Updated

As Obama administration officials scurry to find an alternative site for the Sept. 11 terrorist trial, the mayor of an upstate New York city has opened his arms with a message: Bring it to Newburgh.

"When first asked whether or not I want this to happen in the city of Newburgh, I hesitated and then I said yes," Mayor Nicholas Valentine told Fox News on Friday.

But after New York City officials, citing security issues and cost, said this week the trial was no longer welcomed in town, why would any city want to host professed 9/11 mastermind Khalid Sheikh Mohammed and four alleged accomplices?

For Valentine, the answer is simple.

"The city of Newburgh is a poor place," he said. "And we could really use the economic stimulus that a federal program like this would bring."

Newburgh, about 60 miles up the Hudson River from Manhattan, has a new $22 million state-of-the-art courthouse that can be secured easily and is less than a 90-minute commute from Manhattan, Valentine said.

Valentine thinks Newburgh would benefit from the international attention, as well as the hordes of lawyers and reporters attending the trial. The part-time mayor, who also owns a tailor shop across from the courthouse, said the trial also could attract tourists.

"I seized a moment in which I said to myself, if it's going to be in a municipality why don't I say yes to it so I don't look back maybe six months from now and say it ended up in Kansas or Jersey or here and they reaped the benefits of whatever this economic engine would be."

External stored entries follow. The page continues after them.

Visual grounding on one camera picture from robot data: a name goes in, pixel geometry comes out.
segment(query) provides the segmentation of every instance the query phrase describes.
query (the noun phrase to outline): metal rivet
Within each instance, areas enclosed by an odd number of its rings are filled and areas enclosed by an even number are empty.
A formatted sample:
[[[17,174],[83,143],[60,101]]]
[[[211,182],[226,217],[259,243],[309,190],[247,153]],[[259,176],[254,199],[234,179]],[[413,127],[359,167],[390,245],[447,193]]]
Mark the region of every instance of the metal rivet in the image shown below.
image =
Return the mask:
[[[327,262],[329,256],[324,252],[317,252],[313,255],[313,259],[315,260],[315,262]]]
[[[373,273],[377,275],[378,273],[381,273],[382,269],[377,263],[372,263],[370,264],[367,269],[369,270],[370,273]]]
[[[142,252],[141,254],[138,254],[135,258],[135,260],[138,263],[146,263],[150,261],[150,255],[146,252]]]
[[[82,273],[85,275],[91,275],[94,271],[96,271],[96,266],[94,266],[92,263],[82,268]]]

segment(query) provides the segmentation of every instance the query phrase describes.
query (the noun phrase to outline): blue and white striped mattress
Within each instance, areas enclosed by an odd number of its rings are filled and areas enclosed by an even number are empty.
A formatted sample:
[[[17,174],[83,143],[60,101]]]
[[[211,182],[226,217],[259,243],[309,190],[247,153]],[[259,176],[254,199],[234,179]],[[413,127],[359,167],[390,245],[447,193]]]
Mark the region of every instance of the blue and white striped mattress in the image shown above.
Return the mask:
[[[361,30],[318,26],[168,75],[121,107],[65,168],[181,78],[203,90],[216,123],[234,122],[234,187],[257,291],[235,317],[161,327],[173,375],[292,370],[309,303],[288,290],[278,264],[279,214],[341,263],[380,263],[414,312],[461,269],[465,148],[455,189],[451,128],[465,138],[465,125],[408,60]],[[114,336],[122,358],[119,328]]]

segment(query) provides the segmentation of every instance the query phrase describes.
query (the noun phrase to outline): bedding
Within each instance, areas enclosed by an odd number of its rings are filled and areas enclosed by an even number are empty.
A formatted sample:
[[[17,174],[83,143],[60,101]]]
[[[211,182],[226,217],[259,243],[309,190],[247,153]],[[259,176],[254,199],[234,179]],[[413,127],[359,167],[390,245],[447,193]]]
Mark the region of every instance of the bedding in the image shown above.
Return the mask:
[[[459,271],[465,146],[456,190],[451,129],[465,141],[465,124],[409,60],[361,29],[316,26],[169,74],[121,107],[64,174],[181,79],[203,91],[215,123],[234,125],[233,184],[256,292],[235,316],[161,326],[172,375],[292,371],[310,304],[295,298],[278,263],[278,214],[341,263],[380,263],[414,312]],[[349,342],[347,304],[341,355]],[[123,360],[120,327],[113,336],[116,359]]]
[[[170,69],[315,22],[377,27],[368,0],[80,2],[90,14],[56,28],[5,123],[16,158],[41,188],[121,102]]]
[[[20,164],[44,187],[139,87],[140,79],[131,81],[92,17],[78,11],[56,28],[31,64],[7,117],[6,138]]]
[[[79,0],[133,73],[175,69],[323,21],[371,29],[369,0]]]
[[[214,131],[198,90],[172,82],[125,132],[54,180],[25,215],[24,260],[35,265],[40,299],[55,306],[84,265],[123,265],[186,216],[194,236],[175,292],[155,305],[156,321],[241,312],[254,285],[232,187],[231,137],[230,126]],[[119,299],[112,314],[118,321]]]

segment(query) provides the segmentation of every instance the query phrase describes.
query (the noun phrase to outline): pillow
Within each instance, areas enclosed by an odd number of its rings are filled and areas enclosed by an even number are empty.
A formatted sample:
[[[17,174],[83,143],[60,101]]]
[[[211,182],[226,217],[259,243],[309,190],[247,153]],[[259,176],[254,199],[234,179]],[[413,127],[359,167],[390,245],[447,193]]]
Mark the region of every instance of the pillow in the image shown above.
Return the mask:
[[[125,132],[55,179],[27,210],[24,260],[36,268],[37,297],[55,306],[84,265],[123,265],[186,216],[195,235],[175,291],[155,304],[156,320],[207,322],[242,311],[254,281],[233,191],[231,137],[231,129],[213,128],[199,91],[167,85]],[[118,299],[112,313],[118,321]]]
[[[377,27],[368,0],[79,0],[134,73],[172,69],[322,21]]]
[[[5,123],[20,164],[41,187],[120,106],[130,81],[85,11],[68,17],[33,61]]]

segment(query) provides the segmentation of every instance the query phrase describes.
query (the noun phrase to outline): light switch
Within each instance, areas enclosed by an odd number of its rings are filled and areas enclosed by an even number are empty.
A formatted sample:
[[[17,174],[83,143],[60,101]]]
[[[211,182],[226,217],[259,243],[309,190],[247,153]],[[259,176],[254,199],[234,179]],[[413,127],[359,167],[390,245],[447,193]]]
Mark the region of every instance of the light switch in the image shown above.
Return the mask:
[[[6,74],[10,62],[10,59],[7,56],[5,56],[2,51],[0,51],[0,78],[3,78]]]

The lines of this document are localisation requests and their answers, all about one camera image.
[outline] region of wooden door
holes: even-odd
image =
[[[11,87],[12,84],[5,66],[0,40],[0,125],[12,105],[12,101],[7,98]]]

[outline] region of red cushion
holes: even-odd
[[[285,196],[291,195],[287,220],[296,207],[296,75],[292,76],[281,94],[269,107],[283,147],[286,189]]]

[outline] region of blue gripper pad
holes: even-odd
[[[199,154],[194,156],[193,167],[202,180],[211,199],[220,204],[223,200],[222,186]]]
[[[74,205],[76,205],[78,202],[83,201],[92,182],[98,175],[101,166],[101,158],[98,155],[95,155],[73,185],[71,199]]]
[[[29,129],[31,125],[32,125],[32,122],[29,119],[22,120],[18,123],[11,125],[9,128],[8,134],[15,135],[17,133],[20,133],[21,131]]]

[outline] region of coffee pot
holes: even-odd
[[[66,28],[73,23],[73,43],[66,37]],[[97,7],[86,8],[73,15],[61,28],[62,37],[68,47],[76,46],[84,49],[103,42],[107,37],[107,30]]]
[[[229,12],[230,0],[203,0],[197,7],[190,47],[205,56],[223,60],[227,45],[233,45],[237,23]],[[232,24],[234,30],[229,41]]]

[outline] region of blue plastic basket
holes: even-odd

Newburgh already made terror-related headlines in May, when the FBI arrested four men in what authorities called a plot to detonate a bomb outside a Jewish temple and to shoot military planes with guided missiles at the nearby New York Air National Guard base.

The region's Stewart International Airport has been mentioned as a possible location for the terror trial, as has nearby West Point and a federal prison in Otisville, about 27 miles west of Newburgh.

A growing chorus of politicians have criticized the plan to hold the high-profile trial in one of the most populated areas of the nation. Six senators wrote to Attorney General Eric Holder this week saying "you will be providing them one of the most visible platforms in the world to exalt their past acts and to rally others in support of further terrorism."

New York Mayor Michael Bloomberg and other city officials fear that it will cost hundreds of millions of dollars to provide security.

But Valentine is unfazed by those concerns.

"I think we can do it for a lot less in the city of Newburgh," he said.

The Associated Press contributed to this report.